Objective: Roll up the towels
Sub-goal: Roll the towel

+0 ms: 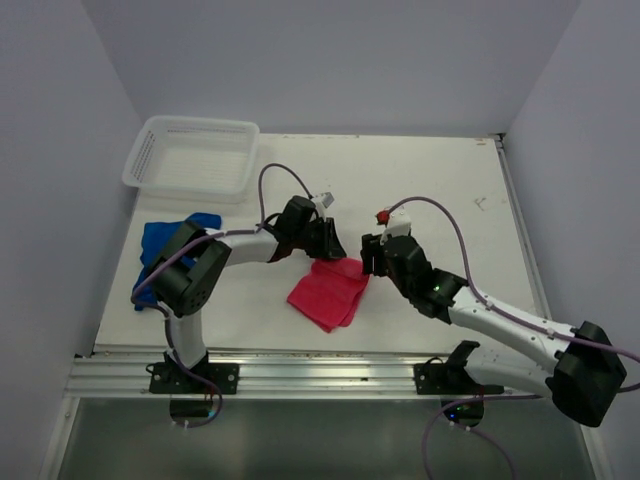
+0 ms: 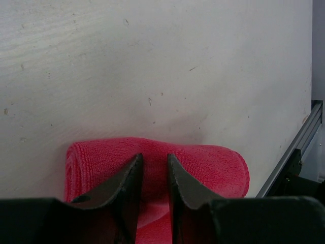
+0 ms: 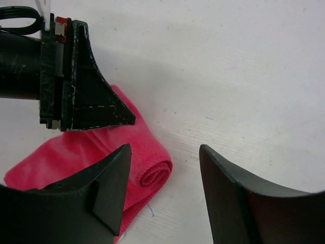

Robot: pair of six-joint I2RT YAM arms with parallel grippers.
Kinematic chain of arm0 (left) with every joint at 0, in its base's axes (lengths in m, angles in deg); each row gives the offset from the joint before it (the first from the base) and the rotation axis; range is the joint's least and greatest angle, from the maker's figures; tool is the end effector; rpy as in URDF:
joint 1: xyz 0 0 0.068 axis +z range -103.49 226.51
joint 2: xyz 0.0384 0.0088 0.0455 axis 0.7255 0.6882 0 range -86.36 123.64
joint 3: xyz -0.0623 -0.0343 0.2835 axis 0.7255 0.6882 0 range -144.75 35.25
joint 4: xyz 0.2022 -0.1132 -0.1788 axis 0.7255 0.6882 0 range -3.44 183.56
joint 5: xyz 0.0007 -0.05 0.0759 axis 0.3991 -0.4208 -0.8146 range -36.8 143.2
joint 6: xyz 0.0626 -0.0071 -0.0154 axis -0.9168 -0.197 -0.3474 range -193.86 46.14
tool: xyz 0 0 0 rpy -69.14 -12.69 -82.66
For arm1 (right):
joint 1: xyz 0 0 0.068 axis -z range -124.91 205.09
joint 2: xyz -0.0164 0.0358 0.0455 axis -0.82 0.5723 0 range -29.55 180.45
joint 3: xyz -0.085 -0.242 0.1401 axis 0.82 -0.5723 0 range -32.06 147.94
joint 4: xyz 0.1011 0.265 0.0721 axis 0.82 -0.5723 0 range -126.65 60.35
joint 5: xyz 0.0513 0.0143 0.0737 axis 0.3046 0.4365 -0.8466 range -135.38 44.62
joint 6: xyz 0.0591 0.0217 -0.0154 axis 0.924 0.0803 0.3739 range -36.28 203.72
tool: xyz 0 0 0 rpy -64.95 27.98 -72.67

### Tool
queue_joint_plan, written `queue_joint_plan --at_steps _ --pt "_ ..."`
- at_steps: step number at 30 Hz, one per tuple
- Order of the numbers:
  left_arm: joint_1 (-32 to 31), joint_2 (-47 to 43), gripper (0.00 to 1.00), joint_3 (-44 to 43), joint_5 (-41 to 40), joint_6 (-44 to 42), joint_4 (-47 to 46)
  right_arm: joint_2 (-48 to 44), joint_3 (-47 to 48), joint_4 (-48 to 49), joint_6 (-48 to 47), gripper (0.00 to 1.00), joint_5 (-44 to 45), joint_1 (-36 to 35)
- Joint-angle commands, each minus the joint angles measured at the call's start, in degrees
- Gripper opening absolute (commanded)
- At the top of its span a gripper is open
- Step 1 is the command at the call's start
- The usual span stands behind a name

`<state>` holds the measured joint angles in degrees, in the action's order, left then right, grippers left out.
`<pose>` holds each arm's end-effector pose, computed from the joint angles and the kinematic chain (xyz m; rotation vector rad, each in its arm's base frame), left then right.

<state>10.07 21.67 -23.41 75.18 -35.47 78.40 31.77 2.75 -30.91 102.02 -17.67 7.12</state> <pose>0.3311 -0.2681 0.1319 0.1759 2.4806 -1.0647 0.1945 0.1806 0.2369 -0.2223 1.9920 0.2446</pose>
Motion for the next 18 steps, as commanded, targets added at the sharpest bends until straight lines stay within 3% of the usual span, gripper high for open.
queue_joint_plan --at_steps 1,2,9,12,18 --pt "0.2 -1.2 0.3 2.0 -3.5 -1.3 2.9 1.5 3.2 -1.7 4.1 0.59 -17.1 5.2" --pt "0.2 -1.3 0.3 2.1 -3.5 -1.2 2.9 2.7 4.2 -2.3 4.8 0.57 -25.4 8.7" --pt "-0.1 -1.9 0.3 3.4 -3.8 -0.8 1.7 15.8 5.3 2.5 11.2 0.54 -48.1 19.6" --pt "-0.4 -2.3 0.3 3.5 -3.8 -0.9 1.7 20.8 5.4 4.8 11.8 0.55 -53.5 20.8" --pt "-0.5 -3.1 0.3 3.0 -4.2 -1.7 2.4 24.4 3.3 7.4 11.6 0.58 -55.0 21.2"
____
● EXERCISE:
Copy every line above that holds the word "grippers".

● ANSWER BOX:
Robot: pair of six-joint I2RT YAM arms with parallel grippers.
`<state>` holds the measured joint angles in degrees, in the action's order, left then right, grippers left out.

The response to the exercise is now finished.